• Instructions for the task
Go through the records and extract every line with the word "highlighter".

• Material provided
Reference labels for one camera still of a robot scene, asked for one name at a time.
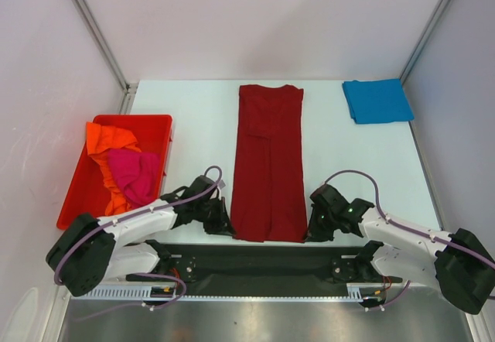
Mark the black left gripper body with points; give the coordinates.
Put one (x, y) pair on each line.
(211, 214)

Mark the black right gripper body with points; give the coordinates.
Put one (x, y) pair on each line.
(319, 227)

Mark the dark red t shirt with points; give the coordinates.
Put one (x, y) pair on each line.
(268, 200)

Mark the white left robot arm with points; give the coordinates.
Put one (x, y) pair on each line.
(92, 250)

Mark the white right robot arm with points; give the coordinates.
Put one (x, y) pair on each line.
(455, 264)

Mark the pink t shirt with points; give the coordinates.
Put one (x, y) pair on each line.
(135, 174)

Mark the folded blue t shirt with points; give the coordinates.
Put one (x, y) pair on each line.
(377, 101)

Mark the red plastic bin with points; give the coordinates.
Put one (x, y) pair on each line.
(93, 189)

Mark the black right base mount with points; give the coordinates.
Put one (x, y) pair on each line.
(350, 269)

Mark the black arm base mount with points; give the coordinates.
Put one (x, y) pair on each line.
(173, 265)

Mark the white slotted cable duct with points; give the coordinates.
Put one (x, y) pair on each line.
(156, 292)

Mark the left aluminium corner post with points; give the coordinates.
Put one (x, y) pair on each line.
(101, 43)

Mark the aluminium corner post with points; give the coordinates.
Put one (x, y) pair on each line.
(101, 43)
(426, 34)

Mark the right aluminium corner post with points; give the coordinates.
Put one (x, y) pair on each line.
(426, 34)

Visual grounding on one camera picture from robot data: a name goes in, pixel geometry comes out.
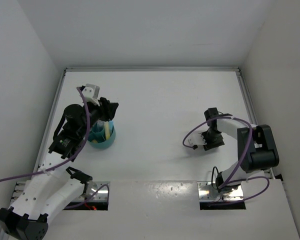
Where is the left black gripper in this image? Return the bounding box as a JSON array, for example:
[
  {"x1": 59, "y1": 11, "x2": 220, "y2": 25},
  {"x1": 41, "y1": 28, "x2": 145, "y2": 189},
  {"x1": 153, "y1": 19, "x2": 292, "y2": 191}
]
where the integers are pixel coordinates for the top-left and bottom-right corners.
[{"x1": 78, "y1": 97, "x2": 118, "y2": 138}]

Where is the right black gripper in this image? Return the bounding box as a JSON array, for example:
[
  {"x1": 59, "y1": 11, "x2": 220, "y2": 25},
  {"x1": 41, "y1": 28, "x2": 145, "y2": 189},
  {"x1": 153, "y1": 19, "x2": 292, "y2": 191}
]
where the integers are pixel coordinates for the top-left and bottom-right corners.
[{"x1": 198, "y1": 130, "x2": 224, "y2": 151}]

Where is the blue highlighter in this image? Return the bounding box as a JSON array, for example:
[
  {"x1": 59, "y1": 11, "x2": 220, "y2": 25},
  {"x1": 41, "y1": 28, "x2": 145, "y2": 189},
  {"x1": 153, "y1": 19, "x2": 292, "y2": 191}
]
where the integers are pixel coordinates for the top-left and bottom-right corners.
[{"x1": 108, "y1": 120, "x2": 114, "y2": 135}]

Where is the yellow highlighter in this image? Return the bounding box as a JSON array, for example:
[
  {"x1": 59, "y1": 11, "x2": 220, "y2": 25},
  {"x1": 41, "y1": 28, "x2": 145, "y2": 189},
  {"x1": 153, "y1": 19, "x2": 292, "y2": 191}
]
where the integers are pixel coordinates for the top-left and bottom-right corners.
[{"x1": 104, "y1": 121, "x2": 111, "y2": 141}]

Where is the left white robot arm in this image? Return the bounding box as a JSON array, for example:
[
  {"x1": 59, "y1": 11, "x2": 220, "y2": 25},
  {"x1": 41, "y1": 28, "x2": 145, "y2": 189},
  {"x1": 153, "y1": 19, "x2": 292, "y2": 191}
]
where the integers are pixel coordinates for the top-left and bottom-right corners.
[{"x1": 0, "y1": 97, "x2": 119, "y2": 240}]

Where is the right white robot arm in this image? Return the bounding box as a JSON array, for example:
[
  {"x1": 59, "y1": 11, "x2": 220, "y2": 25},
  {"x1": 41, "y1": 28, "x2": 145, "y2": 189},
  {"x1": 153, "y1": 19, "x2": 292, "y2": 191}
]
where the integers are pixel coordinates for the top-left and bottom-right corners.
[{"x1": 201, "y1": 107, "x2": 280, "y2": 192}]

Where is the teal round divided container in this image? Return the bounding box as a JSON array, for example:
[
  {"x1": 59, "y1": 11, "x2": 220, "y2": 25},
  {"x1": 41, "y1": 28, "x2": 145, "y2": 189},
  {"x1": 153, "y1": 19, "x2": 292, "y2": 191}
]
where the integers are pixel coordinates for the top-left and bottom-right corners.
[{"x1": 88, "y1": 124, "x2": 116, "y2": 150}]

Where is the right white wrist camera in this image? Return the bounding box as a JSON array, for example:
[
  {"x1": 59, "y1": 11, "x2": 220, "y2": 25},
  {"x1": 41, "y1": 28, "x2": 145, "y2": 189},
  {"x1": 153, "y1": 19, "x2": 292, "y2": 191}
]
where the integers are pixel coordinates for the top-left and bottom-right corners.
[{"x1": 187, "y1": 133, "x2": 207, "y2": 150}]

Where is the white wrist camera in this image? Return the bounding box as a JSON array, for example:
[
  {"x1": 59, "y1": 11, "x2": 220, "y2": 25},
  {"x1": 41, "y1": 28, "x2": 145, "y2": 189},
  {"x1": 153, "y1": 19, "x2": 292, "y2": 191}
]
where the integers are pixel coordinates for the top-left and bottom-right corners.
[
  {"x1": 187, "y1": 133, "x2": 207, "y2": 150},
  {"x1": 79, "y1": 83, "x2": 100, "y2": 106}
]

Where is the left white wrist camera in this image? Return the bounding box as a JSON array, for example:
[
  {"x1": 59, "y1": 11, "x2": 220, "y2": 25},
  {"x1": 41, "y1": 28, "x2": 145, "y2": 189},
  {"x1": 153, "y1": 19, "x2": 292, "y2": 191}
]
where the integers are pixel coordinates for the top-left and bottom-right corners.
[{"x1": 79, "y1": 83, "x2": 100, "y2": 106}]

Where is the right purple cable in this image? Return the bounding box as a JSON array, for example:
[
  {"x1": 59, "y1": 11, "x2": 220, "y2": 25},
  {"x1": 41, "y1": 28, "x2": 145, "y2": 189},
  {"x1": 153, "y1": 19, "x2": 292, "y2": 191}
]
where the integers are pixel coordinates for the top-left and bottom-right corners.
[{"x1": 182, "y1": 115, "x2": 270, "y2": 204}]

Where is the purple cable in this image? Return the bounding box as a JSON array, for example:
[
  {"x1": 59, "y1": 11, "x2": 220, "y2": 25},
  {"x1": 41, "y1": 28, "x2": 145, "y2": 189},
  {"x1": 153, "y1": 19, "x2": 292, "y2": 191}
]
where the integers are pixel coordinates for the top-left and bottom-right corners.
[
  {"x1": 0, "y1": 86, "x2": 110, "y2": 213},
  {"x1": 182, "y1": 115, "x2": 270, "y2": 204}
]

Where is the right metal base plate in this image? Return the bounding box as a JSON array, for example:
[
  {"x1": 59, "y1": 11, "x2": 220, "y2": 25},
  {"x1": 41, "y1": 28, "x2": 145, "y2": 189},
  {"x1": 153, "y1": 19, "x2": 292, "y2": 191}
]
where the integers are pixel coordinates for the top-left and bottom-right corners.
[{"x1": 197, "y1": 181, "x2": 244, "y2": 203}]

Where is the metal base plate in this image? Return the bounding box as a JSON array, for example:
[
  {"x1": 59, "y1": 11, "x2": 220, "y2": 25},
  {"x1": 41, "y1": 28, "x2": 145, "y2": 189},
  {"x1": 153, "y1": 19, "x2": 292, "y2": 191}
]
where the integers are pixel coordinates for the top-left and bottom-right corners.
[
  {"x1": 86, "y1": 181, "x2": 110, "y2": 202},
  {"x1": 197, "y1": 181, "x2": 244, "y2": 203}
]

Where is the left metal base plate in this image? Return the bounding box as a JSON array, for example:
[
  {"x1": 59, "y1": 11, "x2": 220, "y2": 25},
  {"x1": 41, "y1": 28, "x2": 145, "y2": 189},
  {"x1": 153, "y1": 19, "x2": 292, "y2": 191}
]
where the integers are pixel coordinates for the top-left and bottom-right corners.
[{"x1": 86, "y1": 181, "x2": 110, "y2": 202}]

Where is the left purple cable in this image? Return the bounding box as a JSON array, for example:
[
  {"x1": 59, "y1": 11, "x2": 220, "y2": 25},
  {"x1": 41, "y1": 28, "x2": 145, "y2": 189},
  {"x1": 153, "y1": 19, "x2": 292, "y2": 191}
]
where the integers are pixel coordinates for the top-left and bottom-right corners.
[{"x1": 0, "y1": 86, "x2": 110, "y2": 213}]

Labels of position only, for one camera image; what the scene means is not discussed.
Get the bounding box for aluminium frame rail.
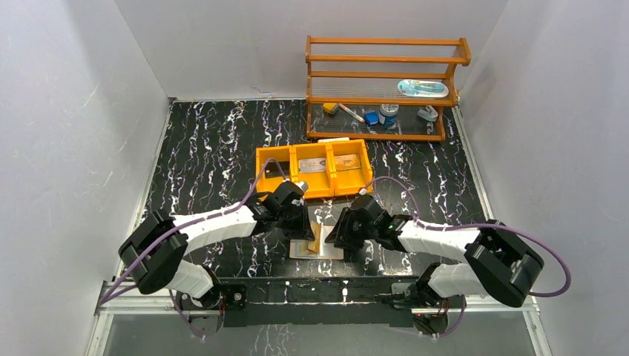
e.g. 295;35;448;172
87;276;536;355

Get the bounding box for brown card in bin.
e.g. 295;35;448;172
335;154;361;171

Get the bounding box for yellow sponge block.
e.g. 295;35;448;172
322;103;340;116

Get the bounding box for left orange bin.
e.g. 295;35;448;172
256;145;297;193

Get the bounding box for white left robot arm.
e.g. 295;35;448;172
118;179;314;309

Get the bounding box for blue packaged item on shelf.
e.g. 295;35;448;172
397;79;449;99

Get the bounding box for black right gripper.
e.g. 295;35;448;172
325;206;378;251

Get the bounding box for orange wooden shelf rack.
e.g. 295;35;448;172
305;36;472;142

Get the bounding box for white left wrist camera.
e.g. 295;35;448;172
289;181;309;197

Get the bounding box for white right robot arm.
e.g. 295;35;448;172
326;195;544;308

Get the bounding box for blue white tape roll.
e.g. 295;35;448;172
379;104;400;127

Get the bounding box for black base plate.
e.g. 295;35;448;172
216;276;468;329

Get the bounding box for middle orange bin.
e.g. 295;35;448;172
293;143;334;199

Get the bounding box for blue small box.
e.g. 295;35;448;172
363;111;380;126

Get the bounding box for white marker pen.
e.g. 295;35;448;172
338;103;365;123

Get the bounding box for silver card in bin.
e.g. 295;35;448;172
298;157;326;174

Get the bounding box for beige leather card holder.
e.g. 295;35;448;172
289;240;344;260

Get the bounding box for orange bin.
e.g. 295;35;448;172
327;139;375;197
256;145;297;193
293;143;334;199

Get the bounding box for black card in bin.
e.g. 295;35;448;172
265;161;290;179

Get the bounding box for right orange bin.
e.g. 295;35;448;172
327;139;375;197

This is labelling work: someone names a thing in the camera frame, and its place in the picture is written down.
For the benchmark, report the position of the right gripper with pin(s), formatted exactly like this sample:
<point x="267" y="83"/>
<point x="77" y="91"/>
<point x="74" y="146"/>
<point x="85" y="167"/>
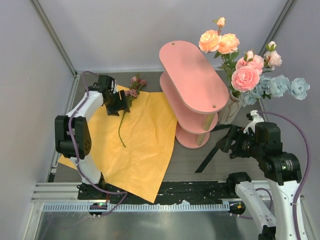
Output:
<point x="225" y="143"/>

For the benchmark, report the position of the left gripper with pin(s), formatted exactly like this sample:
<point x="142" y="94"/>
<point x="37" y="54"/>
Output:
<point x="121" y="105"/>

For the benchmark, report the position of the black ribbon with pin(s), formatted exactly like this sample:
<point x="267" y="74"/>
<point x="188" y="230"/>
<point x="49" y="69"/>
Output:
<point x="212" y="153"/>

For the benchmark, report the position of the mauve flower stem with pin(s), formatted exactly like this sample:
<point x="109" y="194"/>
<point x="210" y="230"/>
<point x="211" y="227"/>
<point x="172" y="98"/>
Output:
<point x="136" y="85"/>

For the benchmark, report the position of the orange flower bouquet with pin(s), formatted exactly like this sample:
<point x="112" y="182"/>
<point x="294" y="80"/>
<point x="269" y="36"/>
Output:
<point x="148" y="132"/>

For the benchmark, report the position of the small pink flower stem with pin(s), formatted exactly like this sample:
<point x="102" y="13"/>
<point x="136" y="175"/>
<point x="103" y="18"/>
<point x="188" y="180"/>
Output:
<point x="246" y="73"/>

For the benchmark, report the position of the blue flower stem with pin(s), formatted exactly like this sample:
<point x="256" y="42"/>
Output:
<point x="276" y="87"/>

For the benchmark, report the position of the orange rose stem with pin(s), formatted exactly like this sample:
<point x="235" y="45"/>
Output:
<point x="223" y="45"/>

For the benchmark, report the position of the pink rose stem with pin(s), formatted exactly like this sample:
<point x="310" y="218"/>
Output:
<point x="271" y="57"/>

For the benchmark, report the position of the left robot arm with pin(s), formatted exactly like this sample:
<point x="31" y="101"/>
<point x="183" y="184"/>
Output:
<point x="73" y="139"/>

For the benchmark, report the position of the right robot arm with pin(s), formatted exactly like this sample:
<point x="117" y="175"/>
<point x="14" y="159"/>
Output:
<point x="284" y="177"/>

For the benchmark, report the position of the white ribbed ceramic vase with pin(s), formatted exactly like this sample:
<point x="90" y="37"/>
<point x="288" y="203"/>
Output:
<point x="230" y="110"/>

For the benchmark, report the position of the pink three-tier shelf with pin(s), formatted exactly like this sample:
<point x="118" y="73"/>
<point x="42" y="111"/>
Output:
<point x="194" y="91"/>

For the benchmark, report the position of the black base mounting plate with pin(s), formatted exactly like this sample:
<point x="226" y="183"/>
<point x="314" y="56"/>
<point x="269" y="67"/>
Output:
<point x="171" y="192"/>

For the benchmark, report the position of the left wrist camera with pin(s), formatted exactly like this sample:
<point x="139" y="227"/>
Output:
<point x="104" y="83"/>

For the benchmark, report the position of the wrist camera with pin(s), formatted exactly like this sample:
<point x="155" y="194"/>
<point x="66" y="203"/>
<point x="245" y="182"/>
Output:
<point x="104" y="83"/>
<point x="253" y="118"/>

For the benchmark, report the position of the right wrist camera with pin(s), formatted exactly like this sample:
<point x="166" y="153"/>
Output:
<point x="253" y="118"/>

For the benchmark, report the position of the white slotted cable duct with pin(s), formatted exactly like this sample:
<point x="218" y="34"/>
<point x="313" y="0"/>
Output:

• Answer to the exercise
Where is the blue highlighter in this image? Return the bounding box as a JSON array, for example:
Where is the yellow highlighter in this image? Return the bounding box as a JSON array, for example:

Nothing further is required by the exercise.